Facebook co-founder Mark Zuckerberg has launched a raft of lawsuits that could see the US billionaire secure full ownership of his island hideaway from local Hawaiian families who retain rights over the land dating back generations.
Documents filed on December 30 in the Hawaii State circuit court – and reported in the Honolulu Star Advertiser newspaper – show that three Zuckerberg companies filed the lawsuits under what is known as ‘quiet title and partition’.
This is the legislative process used to establish ownership of land where inheritance has occurred over generations and there is no formal documentation or title deeds.
Court papers seen by the Thomson Reuters Foundation reveal that more than 300 people are named in one action alone.

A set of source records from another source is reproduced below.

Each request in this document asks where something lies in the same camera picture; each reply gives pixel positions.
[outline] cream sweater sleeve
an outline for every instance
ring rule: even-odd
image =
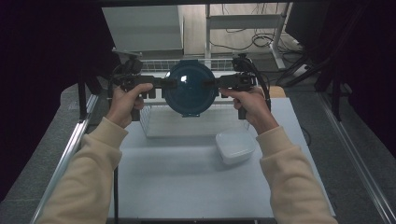
[[[71,159],[37,223],[106,223],[113,171],[128,132],[106,118],[84,135],[82,149]]]
[[[337,223],[309,161],[301,148],[291,143],[283,127],[262,133],[257,141],[277,223]]]

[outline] white table
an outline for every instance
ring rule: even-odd
[[[273,114],[290,140],[302,147],[323,184],[289,98],[273,99]],[[253,136],[257,136],[252,127]],[[221,161],[214,137],[146,138],[139,122],[120,150],[120,218],[262,219],[273,217],[270,190],[257,146],[252,157],[235,165]],[[113,203],[109,217],[113,216]]]

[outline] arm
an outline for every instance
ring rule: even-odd
[[[337,223],[300,147],[286,136],[264,102],[262,91],[220,90],[247,110],[262,149],[260,164],[271,189],[271,207],[278,223]]]
[[[111,108],[99,126],[84,135],[81,150],[73,156],[37,223],[106,223],[111,200],[113,171],[120,162],[120,144],[131,121],[136,100],[151,84],[139,85],[125,93],[114,90]]]

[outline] metal rail
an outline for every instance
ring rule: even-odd
[[[90,122],[92,111],[96,105],[97,100],[98,100],[97,95],[91,95],[90,99],[88,100],[87,103],[88,116],[81,123],[78,123],[76,125],[76,128],[73,131],[69,139],[69,142],[66,145],[66,148],[64,149],[64,154],[62,155],[58,163],[58,166],[56,167],[55,172],[53,173],[52,178],[49,181],[47,189],[44,192],[44,195],[41,198],[41,201],[38,204],[37,209],[35,210],[35,214],[33,215],[32,220],[30,221],[31,224],[34,224],[37,221],[37,218],[40,216],[44,205],[46,204],[47,200],[49,199],[50,195],[52,194],[59,180],[64,175],[64,172],[67,168],[67,164],[69,163],[73,155],[76,153],[79,142],[81,141],[81,137],[85,133],[85,130],[87,129],[88,124]]]
[[[376,209],[378,210],[379,215],[384,220],[384,223],[396,223],[396,217],[393,213],[392,208],[389,205],[387,197],[385,196],[382,189],[378,186],[366,164],[364,163],[363,159],[361,158],[361,154],[353,144],[353,141],[350,139],[347,130],[344,128],[343,122],[338,121],[337,118],[332,114],[330,102],[326,97],[326,93],[318,93],[318,99],[322,107],[324,108],[341,143],[343,144],[346,153],[352,161],[352,164],[358,172],[358,175],[361,178],[361,182],[367,189],[372,201],[375,204]]]

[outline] finger
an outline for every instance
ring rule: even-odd
[[[143,91],[149,91],[152,89],[152,84],[151,83],[144,83],[144,84],[139,84],[136,87],[134,87],[131,91],[128,91],[126,94],[128,97],[131,97],[132,99],[136,99],[140,93]]]
[[[144,100],[142,97],[139,97],[136,101],[134,101],[134,108],[141,110],[143,109],[143,106],[145,106],[144,104]]]
[[[251,93],[261,93],[263,94],[262,88],[261,87],[253,87],[249,92]]]
[[[219,91],[223,95],[231,96],[231,97],[236,98],[236,99],[241,99],[242,93],[243,93],[242,91],[233,91],[233,90],[230,90],[230,89],[220,89]]]
[[[238,99],[233,99],[233,108],[239,109],[239,108],[241,108],[241,106],[242,106],[242,104],[241,104],[241,101],[240,101],[240,100],[238,100]]]
[[[125,94],[125,91],[123,91],[120,87],[117,87],[113,91],[113,99],[118,99],[121,98]]]

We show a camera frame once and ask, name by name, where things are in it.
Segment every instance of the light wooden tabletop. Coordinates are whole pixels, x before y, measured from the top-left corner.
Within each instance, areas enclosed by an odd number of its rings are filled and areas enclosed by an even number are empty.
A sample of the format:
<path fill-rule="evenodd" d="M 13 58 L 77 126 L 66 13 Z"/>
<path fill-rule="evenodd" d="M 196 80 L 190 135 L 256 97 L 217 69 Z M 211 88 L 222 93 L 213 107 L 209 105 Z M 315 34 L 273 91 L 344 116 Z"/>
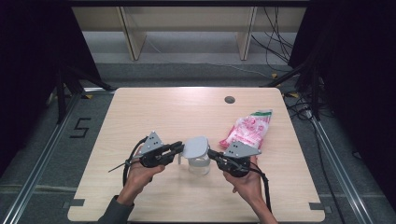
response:
<path fill-rule="evenodd" d="M 235 102 L 227 104 L 226 96 Z M 122 188 L 122 168 L 107 171 L 123 163 L 151 131 L 165 144 L 204 135 L 212 149 L 221 151 L 219 141 L 236 120 L 259 109 L 273 109 L 258 164 L 269 179 L 274 216 L 278 221 L 322 221 L 324 212 L 309 206 L 320 200 L 279 90 L 200 87 L 116 91 L 75 195 L 84 204 L 71 206 L 69 219 L 94 221 L 105 212 Z M 257 222 L 251 208 L 232 190 L 213 161 L 209 174 L 197 176 L 189 172 L 187 160 L 177 164 L 175 158 L 137 197 L 129 220 Z"/>

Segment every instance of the gray carpet floor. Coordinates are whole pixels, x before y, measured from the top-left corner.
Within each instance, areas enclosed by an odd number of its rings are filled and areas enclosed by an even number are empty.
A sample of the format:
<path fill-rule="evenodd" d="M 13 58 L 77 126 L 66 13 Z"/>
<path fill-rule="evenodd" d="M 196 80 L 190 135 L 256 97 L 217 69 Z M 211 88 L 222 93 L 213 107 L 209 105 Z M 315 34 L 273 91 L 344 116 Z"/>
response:
<path fill-rule="evenodd" d="M 268 65 L 245 64 L 236 65 L 238 69 L 258 71 L 271 74 L 274 69 Z M 246 72 L 229 66 L 213 64 L 97 64 L 104 82 L 114 87 L 175 87 L 175 86 L 240 86 L 257 87 L 265 85 L 270 79 L 264 75 Z M 287 66 L 277 69 L 288 70 Z M 291 78 L 279 88 L 282 91 L 293 90 L 297 77 Z M 84 87 L 94 87 L 91 83 L 82 81 Z M 67 204 L 73 200 L 79 180 L 90 157 L 96 136 L 100 131 L 106 111 L 111 103 L 112 95 L 94 95 L 91 99 L 80 99 L 74 110 L 44 174 L 36 186 L 35 192 L 21 216 L 20 223 L 70 223 L 67 219 Z M 286 97 L 287 105 L 294 105 L 299 99 Z M 336 116 L 329 108 L 321 110 L 321 123 L 339 154 L 342 163 L 356 186 L 360 196 L 367 205 L 368 212 L 374 223 L 396 223 L 396 215 L 386 197 L 373 180 L 364 163 L 352 152 L 353 145 L 349 142 Z M 78 119 L 81 125 L 89 130 L 84 138 L 70 138 L 82 134 L 75 130 Z M 56 101 L 49 105 L 40 120 L 26 147 L 19 151 L 13 162 L 0 180 L 0 220 L 4 218 L 7 209 L 15 200 L 21 185 L 24 183 L 37 158 L 50 138 L 57 120 Z M 319 198 L 331 212 L 326 213 L 323 223 L 341 223 L 342 216 L 346 223 L 359 223 L 342 191 L 332 167 L 323 155 L 323 165 L 329 178 L 335 200 L 331 195 L 329 185 L 320 168 L 319 149 L 312 125 L 307 120 L 292 117 L 292 123 L 300 141 L 309 170 L 317 188 Z M 337 211 L 338 203 L 341 214 Z"/>

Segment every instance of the pink package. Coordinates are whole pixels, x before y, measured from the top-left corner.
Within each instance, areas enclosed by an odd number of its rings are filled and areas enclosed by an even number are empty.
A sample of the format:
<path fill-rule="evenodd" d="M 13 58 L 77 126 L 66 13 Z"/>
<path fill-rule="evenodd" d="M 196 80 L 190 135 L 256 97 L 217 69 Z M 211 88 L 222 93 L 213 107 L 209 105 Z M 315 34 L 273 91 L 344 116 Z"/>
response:
<path fill-rule="evenodd" d="M 262 139 L 268 131 L 271 116 L 272 109 L 268 109 L 238 119 L 228 133 L 228 137 L 219 143 L 223 147 L 228 147 L 232 142 L 240 141 L 251 147 L 260 148 Z"/>

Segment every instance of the floor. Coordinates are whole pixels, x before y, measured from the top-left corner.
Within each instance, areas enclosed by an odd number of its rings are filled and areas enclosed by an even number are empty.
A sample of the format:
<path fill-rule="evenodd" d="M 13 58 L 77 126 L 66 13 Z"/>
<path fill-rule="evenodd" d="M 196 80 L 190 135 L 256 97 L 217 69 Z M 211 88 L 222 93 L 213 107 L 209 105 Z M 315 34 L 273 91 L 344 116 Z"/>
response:
<path fill-rule="evenodd" d="M 250 44 L 247 60 L 241 61 L 232 33 L 148 33 L 142 54 L 135 62 L 129 58 L 122 33 L 84 35 L 103 80 L 118 87 L 257 86 L 268 82 L 268 78 L 274 74 L 284 74 L 277 70 L 290 69 L 285 62 L 279 60 L 275 54 L 267 53 L 254 40 Z M 268 43 L 267 35 L 254 35 L 264 45 Z M 295 34 L 283 34 L 283 37 L 292 43 Z M 274 41 L 270 47 L 280 52 L 279 45 Z M 192 74 L 194 71 L 202 74 L 195 76 Z M 279 88 L 282 91 L 292 91 L 297 78 L 292 78 Z M 84 86 L 90 87 L 91 84 L 84 83 Z M 19 223 L 70 223 L 67 219 L 67 208 L 73 200 L 111 99 L 112 95 L 104 94 L 78 101 L 59 142 L 50 154 L 46 168 L 24 208 Z M 285 103 L 294 109 L 301 109 L 294 106 L 301 102 L 299 100 L 300 98 L 292 96 L 285 97 Z M 322 119 L 319 124 L 323 126 L 348 178 L 367 208 L 367 214 L 371 219 L 368 223 L 396 223 L 394 210 L 359 159 L 359 154 L 353 153 L 353 145 L 330 108 L 323 107 L 321 113 Z M 328 160 L 328 154 L 323 146 L 318 147 L 312 124 L 294 114 L 291 110 L 294 129 L 326 211 L 323 223 L 363 223 L 353 211 L 343 185 L 340 184 Z M 56 119 L 57 105 L 56 101 L 53 101 L 37 123 L 26 148 L 18 153 L 2 176 L 0 219 L 5 218 L 8 208 L 40 158 L 52 131 L 56 128 Z M 84 138 L 71 138 L 70 136 L 82 134 L 81 130 L 75 129 L 78 121 L 82 127 L 89 127 L 89 130 Z"/>

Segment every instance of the hand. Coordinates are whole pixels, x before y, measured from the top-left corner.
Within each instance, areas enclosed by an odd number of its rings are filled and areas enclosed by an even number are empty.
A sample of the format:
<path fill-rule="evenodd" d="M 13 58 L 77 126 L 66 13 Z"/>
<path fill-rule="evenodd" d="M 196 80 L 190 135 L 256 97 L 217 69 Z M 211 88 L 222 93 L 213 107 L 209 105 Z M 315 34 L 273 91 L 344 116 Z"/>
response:
<path fill-rule="evenodd" d="M 250 161 L 257 164 L 255 156 L 250 157 Z M 277 223 L 262 197 L 262 178 L 259 174 L 252 171 L 243 177 L 233 177 L 227 172 L 223 174 L 225 179 L 233 185 L 233 193 L 239 193 L 256 213 L 261 223 Z"/>
<path fill-rule="evenodd" d="M 139 160 L 133 160 L 129 170 L 128 179 L 122 189 L 117 202 L 131 206 L 136 196 L 143 191 L 151 178 L 162 172 L 165 166 L 159 165 L 153 168 L 144 167 Z"/>

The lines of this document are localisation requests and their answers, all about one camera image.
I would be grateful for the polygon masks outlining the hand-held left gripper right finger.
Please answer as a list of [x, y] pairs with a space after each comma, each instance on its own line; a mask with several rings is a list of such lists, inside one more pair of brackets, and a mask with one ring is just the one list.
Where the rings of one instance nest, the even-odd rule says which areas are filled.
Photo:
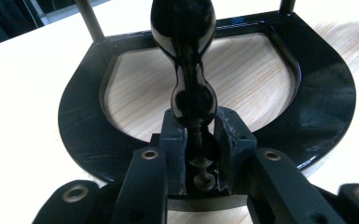
[[214, 118], [214, 138], [219, 146], [218, 183], [230, 195], [245, 192], [243, 165], [254, 153], [257, 140], [232, 109], [219, 106]]

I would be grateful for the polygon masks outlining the black metal rack post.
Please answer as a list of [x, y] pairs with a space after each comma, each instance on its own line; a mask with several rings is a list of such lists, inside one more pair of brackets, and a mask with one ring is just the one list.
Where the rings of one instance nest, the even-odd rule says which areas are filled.
[[296, 0], [281, 0], [279, 13], [282, 15], [291, 15], [294, 12]]
[[89, 0], [75, 0], [76, 6], [85, 22], [92, 41], [94, 43], [102, 43], [105, 41], [103, 30], [95, 16], [93, 8]]

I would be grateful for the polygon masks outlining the black glossy spindle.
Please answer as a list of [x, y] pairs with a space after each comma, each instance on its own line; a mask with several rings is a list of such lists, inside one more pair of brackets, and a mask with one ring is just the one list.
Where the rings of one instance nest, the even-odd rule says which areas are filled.
[[209, 191], [215, 177], [208, 172], [213, 161], [205, 155], [204, 137], [214, 119], [217, 99], [204, 77], [202, 58], [215, 35], [213, 4], [211, 0], [153, 0], [150, 21], [152, 36], [174, 65], [176, 85], [171, 107], [187, 130], [188, 162], [199, 170], [194, 185]]

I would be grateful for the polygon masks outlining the dark curtain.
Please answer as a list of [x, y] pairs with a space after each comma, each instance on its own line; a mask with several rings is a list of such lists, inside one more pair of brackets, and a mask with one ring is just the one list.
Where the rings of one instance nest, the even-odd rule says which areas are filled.
[[32, 0], [0, 0], [0, 43], [43, 26]]

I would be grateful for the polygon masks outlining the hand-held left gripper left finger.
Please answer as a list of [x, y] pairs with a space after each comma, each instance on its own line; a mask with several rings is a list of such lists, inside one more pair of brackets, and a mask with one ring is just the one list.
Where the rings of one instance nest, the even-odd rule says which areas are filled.
[[168, 194], [186, 193], [186, 129], [175, 119], [171, 109], [164, 113], [159, 147], [167, 158]]

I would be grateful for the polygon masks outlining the black glossy rack base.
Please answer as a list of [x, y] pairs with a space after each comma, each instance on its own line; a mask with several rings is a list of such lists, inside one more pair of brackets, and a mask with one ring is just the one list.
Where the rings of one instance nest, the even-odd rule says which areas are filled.
[[[338, 55], [296, 13], [277, 11], [218, 21], [220, 38], [261, 33], [282, 54], [296, 80], [289, 106], [271, 123], [252, 132], [256, 147], [277, 149], [308, 175], [339, 143], [349, 129], [356, 104], [352, 73]], [[156, 46], [148, 31], [108, 36], [90, 46], [66, 86], [59, 107], [60, 135], [70, 156], [85, 171], [106, 182], [119, 182], [127, 173], [134, 151], [143, 140], [122, 132], [102, 105], [110, 73], [120, 55]], [[169, 195], [175, 211], [209, 212], [246, 204], [246, 194]]]

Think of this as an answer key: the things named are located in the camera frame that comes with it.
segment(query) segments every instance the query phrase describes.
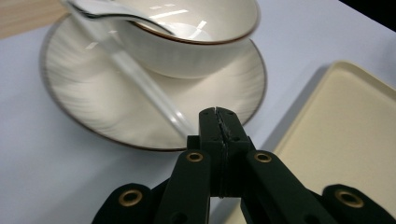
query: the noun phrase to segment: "ceramic spoon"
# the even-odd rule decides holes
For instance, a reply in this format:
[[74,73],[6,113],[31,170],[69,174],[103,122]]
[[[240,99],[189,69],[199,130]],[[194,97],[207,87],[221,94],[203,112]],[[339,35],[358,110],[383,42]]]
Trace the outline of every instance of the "ceramic spoon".
[[177,109],[166,93],[151,79],[145,70],[132,58],[120,44],[108,33],[108,29],[102,22],[86,20],[77,10],[72,7],[69,0],[61,0],[78,25],[86,31],[93,41],[107,52],[108,57],[114,64],[148,97],[163,117],[176,129],[181,137],[187,139],[188,135],[196,135],[197,131]]
[[91,20],[113,19],[122,21],[147,21],[156,28],[174,35],[171,31],[135,8],[128,8],[109,0],[67,0],[83,17]]

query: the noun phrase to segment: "bowl rim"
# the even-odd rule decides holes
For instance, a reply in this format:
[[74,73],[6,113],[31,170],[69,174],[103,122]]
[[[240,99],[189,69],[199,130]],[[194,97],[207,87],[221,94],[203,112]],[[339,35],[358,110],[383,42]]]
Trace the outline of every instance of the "bowl rim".
[[172,36],[172,35],[168,35],[153,29],[148,28],[147,26],[137,22],[137,21],[129,21],[129,23],[131,23],[133,26],[139,28],[140,30],[143,30],[151,35],[156,35],[159,38],[163,38],[163,39],[167,39],[170,41],[174,41],[174,42],[179,42],[179,43],[183,43],[183,44],[190,44],[190,45],[223,45],[223,44],[230,44],[233,42],[236,42],[238,40],[244,39],[250,35],[252,35],[254,33],[254,31],[256,31],[257,27],[259,26],[260,20],[261,20],[261,12],[260,12],[260,8],[258,6],[258,3],[253,0],[253,4],[255,5],[255,9],[257,12],[257,17],[256,20],[254,22],[254,24],[251,26],[251,28],[241,34],[238,35],[234,38],[230,38],[230,39],[224,39],[224,40],[216,40],[216,41],[199,41],[199,40],[191,40],[191,39],[184,39],[184,38],[180,38],[180,37],[176,37],[176,36]]

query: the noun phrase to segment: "table surface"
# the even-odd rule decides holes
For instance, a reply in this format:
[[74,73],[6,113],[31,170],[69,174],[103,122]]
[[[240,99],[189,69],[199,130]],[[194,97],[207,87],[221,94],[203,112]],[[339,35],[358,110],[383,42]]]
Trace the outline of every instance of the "table surface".
[[[257,148],[270,146],[269,136],[310,78],[334,61],[349,60],[396,87],[396,33],[390,29],[336,0],[259,5],[262,20],[251,38],[265,61],[268,89],[246,125]],[[53,103],[40,76],[40,49],[64,13],[55,0],[0,1],[2,223],[90,223],[113,189],[132,182],[156,186],[178,155],[109,142]],[[212,203],[211,223],[227,216],[226,206],[217,206],[223,202]]]

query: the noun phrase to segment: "white bowl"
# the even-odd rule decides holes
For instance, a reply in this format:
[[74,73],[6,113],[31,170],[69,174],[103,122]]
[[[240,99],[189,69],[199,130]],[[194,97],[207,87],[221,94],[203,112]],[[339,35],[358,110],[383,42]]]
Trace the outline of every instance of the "white bowl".
[[255,0],[117,2],[175,33],[143,22],[115,22],[125,49],[148,69],[169,77],[206,77],[219,71],[243,53],[260,18]]

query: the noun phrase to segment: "white saucer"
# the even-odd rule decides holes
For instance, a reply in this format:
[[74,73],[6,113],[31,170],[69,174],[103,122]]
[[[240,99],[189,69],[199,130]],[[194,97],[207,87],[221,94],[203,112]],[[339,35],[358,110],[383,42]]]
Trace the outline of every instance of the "white saucer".
[[[70,17],[49,32],[42,54],[43,77],[58,105],[74,120],[119,143],[150,150],[185,149],[182,139],[136,85],[122,74]],[[204,79],[176,79],[148,71],[194,125],[214,106],[246,123],[262,103],[266,75],[254,44],[221,71]]]

All appear to have been identified as land owners who may have inherited or retain a partial interest in the tracts bought by Zuckerberg and his wife, Priscilla Chan, in 2014.
Forbes reported that Zuckerberg paid close to $100 million (roughly Rs. 680 crores) for 700 acres of prime seafront land on the secluded north shores of the island of Kauai in 2014.
Around 400 acres are described as ‘white sand beachfront’ while another 350 acres contain a former sugar cane plantation, a working organic farm and another ‘2,500 feet of oceanfront’.
In a Facebook post on December 28, two days before the law suits were filed, Zuckerberg posted pictures and comments on a family visit to Kauai with his wife and daughter, Max.
“A few years ago, Priscilla and I visited Kauai and fell in love with the community and the cloudy green mountains. We kept coming back with family and friends, and eventually decided to plant roots and join the community ourselves,” he wrote.
“We bought land and we’re dedicated to preserving its natural beauty. It’s filled with wildlife like pigs, turtles, rare birds and seals, and local farmers use it to grow fruits and spices. I love taking Max to explore and see all the animals,” he wrote.
“Quiet title” system
Private ownership of land was virtually an unknown concept in Hawaii until the ‘Great Mahele’, a programme of land redistribution enacted in 1848.
In 1850 the Kuleana Act was approved and people were given the right for the first time to petition for title of land on which they had lived or worked. This also allowed descendants to inherit land automatically in the absence of a will or deed.
Today, small fractions of larger tracts of land can be owned by many descendants who have no paper proof or documentation but can prove a long-term familial – and therefore legal – interest.
The ‘quiet title’ system can be used to establish ownership and to force a sale. Ultimately, the issue is decided by a judge who can put the land to auction to the highest bidder.
According to the Honolulu Star Advertiser, local lawyers say that while quiet title actions do occur in Hawaii, they can be difficult for locals to defend because they require extensive research and funds.
Zuckerberg’s lawyer in the matter, Keoni Shultz, did not respond to a Thomson Reuters request for comment by the time of publication.
However Shultz told the Honolulu Star Advertiser that it is common for large tracts of land in Hawaii to contain smaller parcels that do not come with clear ownership titles.
“Quiet title actions are the standard and prescribed process to identify all potential co-owners, determine ownership, and ensure that, if there are other co-owners, each receives appropriate value for their ownership share,” Schultz said.